• **EXERCISE**
Extract the final stretch of the data: the line that contains "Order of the" and every line after it, unaltered, and no other lines.

• **PROVIDED DATA**
----------------------------------------

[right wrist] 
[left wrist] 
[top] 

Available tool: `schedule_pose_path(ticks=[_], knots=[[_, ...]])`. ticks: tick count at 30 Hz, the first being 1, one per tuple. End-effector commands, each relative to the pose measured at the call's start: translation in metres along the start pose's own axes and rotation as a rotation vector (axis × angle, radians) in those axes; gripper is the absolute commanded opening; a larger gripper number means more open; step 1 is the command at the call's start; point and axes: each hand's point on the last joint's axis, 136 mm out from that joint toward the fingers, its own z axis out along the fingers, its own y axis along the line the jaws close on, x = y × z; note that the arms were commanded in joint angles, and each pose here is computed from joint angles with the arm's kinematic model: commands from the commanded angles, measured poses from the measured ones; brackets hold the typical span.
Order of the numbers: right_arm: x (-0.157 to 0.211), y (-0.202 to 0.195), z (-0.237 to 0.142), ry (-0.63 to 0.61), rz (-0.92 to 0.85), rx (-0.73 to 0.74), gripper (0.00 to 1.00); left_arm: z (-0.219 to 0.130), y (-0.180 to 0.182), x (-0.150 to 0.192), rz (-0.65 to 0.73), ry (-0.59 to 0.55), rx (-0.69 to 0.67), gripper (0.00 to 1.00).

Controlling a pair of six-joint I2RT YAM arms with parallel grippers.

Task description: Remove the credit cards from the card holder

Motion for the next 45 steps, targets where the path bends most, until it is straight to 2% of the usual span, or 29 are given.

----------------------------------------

• **TASK SOLUTION**
Order of the numbers: right_arm: x (-0.157 to 0.211), y (-0.202 to 0.195), z (-0.237 to 0.142), ry (-0.63 to 0.61), rz (-0.92 to 0.85), rx (-0.73 to 0.74), gripper (0.00 to 1.00); left_arm: z (-0.219 to 0.130), y (-0.180 to 0.182), x (-0.150 to 0.192), rz (-0.65 to 0.73), ry (-0.59 to 0.55), rx (-0.69 to 0.67), gripper (0.00 to 1.00).

Controlling a pair of six-joint I2RT YAM arms with parallel grippers.

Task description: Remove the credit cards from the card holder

Motion for the next 45 steps, targets where the path bends most, until it is straight to 2% of the usual span, or 29 are given.

The exercise is fully answered.